Please transcribe exactly, and only, the lines of the data below between the line holding "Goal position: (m" and the line holding "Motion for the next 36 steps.", inclusive.

═════ Supplied data ═════

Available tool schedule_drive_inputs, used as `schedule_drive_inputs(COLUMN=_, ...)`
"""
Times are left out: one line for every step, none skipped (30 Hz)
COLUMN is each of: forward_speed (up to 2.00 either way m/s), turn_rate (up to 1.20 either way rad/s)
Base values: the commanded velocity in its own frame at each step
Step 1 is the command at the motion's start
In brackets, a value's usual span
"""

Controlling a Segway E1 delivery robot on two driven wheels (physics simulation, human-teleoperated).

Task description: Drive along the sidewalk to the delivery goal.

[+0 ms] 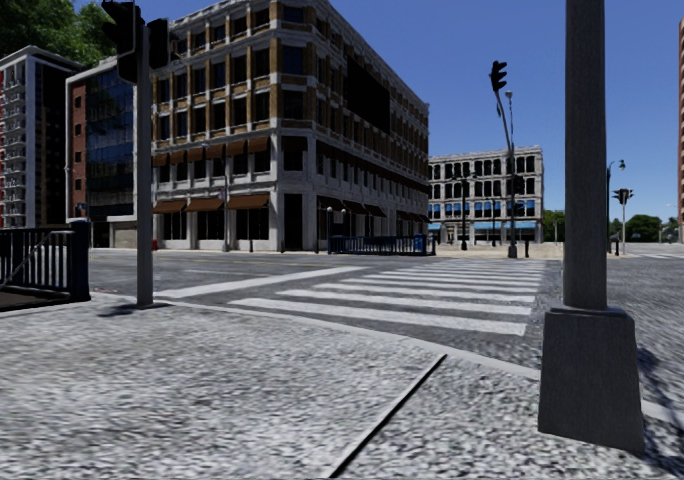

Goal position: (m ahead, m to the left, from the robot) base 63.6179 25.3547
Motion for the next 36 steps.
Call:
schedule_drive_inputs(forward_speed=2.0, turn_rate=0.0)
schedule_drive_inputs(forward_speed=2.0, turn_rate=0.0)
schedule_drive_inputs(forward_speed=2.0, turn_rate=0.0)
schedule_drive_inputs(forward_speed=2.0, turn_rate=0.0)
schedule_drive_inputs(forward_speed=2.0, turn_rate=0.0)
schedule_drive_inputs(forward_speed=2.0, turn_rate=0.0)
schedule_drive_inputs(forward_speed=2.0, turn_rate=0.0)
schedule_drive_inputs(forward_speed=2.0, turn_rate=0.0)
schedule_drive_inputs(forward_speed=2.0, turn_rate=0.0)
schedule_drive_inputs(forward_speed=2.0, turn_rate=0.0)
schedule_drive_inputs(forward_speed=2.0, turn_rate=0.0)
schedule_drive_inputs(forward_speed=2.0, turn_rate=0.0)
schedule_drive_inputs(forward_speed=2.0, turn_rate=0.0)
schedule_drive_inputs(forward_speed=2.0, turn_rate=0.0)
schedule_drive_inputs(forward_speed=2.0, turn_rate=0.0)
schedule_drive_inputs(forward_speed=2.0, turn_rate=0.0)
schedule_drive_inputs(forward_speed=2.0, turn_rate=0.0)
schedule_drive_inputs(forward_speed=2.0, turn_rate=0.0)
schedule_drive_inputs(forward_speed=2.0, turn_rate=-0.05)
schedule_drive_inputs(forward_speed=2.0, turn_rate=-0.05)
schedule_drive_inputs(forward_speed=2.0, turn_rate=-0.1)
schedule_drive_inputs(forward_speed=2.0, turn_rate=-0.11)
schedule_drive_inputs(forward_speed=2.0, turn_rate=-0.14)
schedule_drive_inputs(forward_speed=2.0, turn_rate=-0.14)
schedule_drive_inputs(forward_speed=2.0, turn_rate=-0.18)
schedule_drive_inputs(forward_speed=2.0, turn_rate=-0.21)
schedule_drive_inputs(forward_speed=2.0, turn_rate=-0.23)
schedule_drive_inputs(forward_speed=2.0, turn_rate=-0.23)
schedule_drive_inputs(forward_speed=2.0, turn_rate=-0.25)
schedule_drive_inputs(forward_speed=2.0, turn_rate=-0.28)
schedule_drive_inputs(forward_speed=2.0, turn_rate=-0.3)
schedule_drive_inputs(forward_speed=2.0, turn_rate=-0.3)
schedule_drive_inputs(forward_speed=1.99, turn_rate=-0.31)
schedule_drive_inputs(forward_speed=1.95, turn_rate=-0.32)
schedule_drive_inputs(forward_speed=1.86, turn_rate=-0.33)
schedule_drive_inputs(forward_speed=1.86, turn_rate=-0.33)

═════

Answer to this problem:
Goal position: (m ahead, m to the left, from the robot) base 63.6179 25.3547
Motion for the next 36 steps.

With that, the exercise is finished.